Mais le plus difficile sera la mise en œuvre. Le socle de compétences lancé par François Fillon et qui partait d’idées assez proches, s’est ainsi heurtée à une telle réticence de la « machine » Education nationale qu’il est resté en grande partie encalminé. Or force est de constater que le front du refus syndical à la réforme du collège va du FO au Snalc, en passant par le puissant Snes-FSU ou la CGT, organisations représentant 80% des enseignants du second degré. Il est malheureusement trop tard au deux-tiers du quinquennat pour renverser la table de l’Education nationale, surtout après n’avoir dit à ces mêmes syndicats, durant la campagne électorale, que ce qu’ils avaient envie d’entendre.

Ce dernier constat résume à lui seul la politique jeunesse du quinquennat Hollande.
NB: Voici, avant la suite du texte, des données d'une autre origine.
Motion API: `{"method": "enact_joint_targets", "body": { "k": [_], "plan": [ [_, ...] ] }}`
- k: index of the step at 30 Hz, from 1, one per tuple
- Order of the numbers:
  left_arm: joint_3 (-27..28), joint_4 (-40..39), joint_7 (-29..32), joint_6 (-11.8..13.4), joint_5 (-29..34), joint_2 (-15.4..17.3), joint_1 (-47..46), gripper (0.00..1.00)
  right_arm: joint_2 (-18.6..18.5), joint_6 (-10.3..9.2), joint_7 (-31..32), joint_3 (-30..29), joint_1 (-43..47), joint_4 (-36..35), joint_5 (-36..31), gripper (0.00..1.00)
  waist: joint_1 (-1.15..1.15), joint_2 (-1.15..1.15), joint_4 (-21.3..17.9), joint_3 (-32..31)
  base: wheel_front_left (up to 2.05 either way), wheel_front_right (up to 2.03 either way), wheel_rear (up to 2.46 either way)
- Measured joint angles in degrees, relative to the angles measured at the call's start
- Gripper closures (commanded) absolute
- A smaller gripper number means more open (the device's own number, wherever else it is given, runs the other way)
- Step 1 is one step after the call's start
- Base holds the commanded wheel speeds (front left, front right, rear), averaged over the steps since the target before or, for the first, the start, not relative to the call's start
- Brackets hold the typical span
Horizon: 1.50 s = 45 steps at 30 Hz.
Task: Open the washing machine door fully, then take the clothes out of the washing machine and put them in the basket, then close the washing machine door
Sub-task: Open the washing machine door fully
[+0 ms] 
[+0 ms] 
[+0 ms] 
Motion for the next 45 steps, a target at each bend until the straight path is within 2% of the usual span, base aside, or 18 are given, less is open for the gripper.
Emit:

En ses débuts la politique socialiste en faveur des jeunes a surtout consisté en de l’affichage politique sous la bannière formelle de la justice sociale en affectant des moyens supplémentaires plutôt qu’en menant des réformes structurelles. Mais ces politiques à courte vue ratent triplement leur but ; elles ne corrigent en aucune manière les mécanismes économiques et sociaux qui sont à la racine des inégalités ; leur effet compensatoire est limité et n’est pas durable ; dans bien des cas enfin elles conduisent à une stigmatisation des publics bénéficiaires qui accentue plutôt que de réduire leur handicap initial. Sans doute conscient de ces limites, le gouvernement cherche à corriger le tir (réforme du collège, prime d’activité) mais sans renoncer à son lourd dispositif initial ce qui rend l’ensemble difficilement lisible. Et surtout ces réformes ne bénéficient plus de l’élan politique qui suit une élection présidentielle. Elles restent relativement modestes et leur succès très incertain.